### Problem details
Every line of the material needs an exact copy, apart from the images.

=== Begin Enclosure ===

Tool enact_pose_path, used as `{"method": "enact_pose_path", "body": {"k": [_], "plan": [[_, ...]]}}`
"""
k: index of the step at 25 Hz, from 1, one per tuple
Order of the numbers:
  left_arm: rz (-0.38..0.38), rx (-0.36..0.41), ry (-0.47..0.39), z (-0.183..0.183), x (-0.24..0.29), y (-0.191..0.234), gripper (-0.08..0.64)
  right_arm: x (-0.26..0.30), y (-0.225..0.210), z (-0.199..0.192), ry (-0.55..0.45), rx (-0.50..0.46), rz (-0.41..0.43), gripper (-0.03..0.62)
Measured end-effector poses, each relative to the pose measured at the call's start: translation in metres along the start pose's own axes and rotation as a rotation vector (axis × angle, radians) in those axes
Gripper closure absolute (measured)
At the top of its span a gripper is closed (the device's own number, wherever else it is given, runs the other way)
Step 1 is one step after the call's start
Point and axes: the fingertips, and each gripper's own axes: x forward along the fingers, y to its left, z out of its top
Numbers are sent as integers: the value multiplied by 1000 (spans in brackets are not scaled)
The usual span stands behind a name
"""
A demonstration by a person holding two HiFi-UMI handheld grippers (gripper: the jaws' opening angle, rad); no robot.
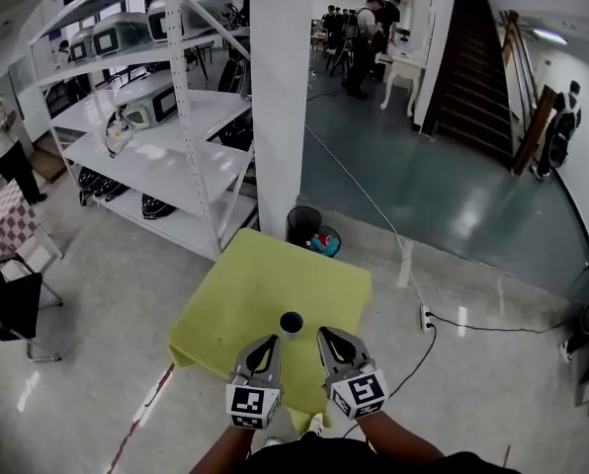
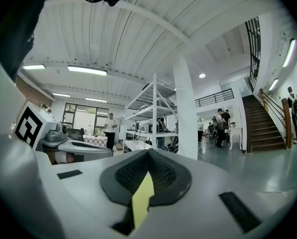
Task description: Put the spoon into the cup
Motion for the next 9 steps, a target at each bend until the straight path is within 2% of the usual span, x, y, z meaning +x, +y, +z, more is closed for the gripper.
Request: {"method": "enact_pose_path", "body": {"k": [9], "plan": [[-13,7,-43,10,5,-2,554,2,-9,8,-5,-31,-27,586]]}}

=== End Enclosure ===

### Response box
Tool enact_pose_path, used as `{"method": "enact_pose_path", "body": {"k": [_], "plan": [[_, ...]]}}`
"""
k: index of the step at 25 Hz, from 1, one per tuple
Order of the numbers:
  left_arm: rz (-0.38..0.38), rx (-0.36..0.41), ry (-0.47..0.39), z (-0.183..0.183), x (-0.24..0.29), y (-0.191..0.234), gripper (-0.08..0.64)
  right_arm: x (-0.26..0.30), y (-0.225..0.210), z (-0.199..0.192), ry (-0.55..0.45), rx (-0.50..0.46), rz (-0.41..0.43), gripper (-0.03..0.62)
Measured end-effector poses, each relative to the pose measured at the call's start: translation in metres along the start pose's own axes and rotation as a rotation vector (axis × angle, radians) in those axes
Gripper closure absolute (measured)
At the top of its span a gripper is closed (the device's own number, wherever else it is given, runs the other way)
Step 1 is one step after the call's start
Point and axes: the fingertips, and each gripper's own axes: x forward along the fingers, y to its left, z out of its top
Numbers are sent as integers: the value multiplied by 1000 (spans in brackets are not scaled)
The usual span stands behind a name
"""
A demonstration by a person holding two HiFi-UMI handheld grippers (gripper: the jaws' opening angle, rad); no robot.
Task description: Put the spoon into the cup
Motion for the next 9 steps, a target at each bend until the straight path is within 2% of the usual span, x, y, z meaning +x, +y, +z, more is closed for the gripper.
Request: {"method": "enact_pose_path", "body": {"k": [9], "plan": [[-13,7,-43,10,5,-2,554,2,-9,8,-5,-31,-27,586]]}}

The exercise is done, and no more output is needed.